The Effutu MP had described the actions of the GLC, post the entrance examination, as unacceptable.
According to him, should it be left unaddressed, it would make the law course unattractive to prospective applicants.
He said, “Ghana Law School, General Legal Council must take the views of this Parliament seriously, by quickly taking steps to remedy the situation. This is Parliament, the voice of the people.
“And the representatives of the people are saying that if you said the pass mark is 50 percent, then all those who made 50 percent and above – they are about 400 – it is not too late to admit them because they have passed,” he said on Friday, October 29.
The Minority Chief Whip, Muntaka Mubarak who seconded the motion stated that the conservative position taken by the GLC is retrogressive and does not serve the interest of the country.
“Training a doctor is more critical than training a lawyer because when the person leaves as a doctor, he deals with knives and lives directly while in the theatre.
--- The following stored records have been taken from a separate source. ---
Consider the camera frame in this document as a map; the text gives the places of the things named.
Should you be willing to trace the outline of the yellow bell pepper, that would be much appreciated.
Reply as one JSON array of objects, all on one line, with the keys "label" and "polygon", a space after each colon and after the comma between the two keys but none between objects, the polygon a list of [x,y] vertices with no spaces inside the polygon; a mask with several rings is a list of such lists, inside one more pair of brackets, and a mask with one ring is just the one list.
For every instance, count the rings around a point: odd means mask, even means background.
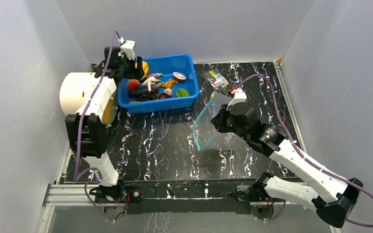
[{"label": "yellow bell pepper", "polygon": [[146,75],[148,74],[149,72],[149,65],[147,62],[143,61],[143,71],[145,72],[145,77],[144,79],[146,78]]}]

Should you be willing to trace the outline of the clear zip top bag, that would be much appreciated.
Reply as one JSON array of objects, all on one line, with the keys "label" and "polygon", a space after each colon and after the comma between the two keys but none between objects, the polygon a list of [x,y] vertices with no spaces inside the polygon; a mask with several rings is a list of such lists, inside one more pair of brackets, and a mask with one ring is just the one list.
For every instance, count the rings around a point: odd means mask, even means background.
[{"label": "clear zip top bag", "polygon": [[206,106],[199,113],[193,126],[193,139],[197,150],[232,150],[246,147],[243,139],[234,133],[219,133],[210,122],[220,111],[223,104],[233,99],[223,94],[213,92]]}]

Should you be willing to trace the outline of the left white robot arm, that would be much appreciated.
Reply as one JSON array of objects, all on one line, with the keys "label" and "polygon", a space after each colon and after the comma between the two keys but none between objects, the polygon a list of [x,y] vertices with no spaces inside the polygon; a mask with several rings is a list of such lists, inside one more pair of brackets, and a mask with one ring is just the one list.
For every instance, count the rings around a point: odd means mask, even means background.
[{"label": "left white robot arm", "polygon": [[66,128],[70,147],[76,154],[74,181],[84,175],[79,170],[84,159],[100,181],[90,193],[120,202],[125,198],[126,190],[119,183],[119,173],[107,154],[106,125],[116,116],[113,99],[117,84],[127,76],[142,78],[145,72],[141,66],[142,58],[135,56],[134,45],[110,46],[104,52],[105,60],[96,67],[88,88],[82,91],[83,102],[73,114],[66,115]]}]

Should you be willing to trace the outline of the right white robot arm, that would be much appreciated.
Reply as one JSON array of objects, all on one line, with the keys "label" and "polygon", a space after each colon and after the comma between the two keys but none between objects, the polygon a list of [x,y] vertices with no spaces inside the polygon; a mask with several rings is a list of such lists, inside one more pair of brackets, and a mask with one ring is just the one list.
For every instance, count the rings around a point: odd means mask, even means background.
[{"label": "right white robot arm", "polygon": [[294,172],[306,184],[288,182],[262,173],[247,189],[237,188],[235,198],[242,202],[282,199],[314,211],[325,223],[342,228],[357,203],[363,184],[356,178],[340,181],[299,148],[279,128],[260,121],[255,108],[246,102],[222,104],[211,119],[217,132],[234,133],[256,152]]}]
By just one stroke of a mistake, he’ll kill a human being.
“Even that they find a way to go around it to train more annually in this country … and you gatekeep a very conservative and backward system that you can only do this at one place…that it disenfranchises so many people,” he said.
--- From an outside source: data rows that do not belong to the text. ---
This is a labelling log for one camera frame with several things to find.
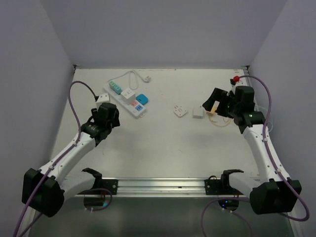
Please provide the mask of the yellow charger plug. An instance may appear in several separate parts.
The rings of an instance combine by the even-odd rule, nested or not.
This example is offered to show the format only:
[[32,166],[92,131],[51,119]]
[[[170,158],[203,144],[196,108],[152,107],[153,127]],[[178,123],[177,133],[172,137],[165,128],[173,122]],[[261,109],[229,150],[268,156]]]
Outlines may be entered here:
[[209,111],[206,111],[206,113],[207,113],[208,115],[210,115],[210,116],[214,116],[214,115],[216,114],[216,110],[217,110],[218,106],[219,106],[219,102],[218,102],[218,101],[215,101],[215,103],[214,103],[212,109],[210,109]]

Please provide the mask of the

Following the resounding vote in support of the motion, the Speaker of Parliament directed the GLC to “proceed and admit all the students who passed in accordance with the advertised rules of the examination.”
He further directed that the Attorney General assures that the directive is followed to the letter.
Meanwhile, a section of the LLB holders who were denied admission into the Ghana School of Law to read the professional course has dragged the General Legal Council to court.
The candidates claim in their writ that their fundamental human rights have been violated by the regulatory body.
They are therefore praying the Human Rights Division of the Accra High Court to compel the Ghana School of Law to admit them into the institution, having met the required pass mark of (50%) in the entrance exam.
The 143 claimants are part of 499 others who were denied admission.
Despite meeting the 50% pass mark, the school published a retroactive communiqué which indicated that only candidates who scored at least 50% in each of the two sections of the exam were considered for admission.
Therefore, candidates who scored lower than 50% in a section but overperformed in the other section to make up for the weak section, crossed the pass mark of 50% yet were denied admission.
The school has stated that its decision is final.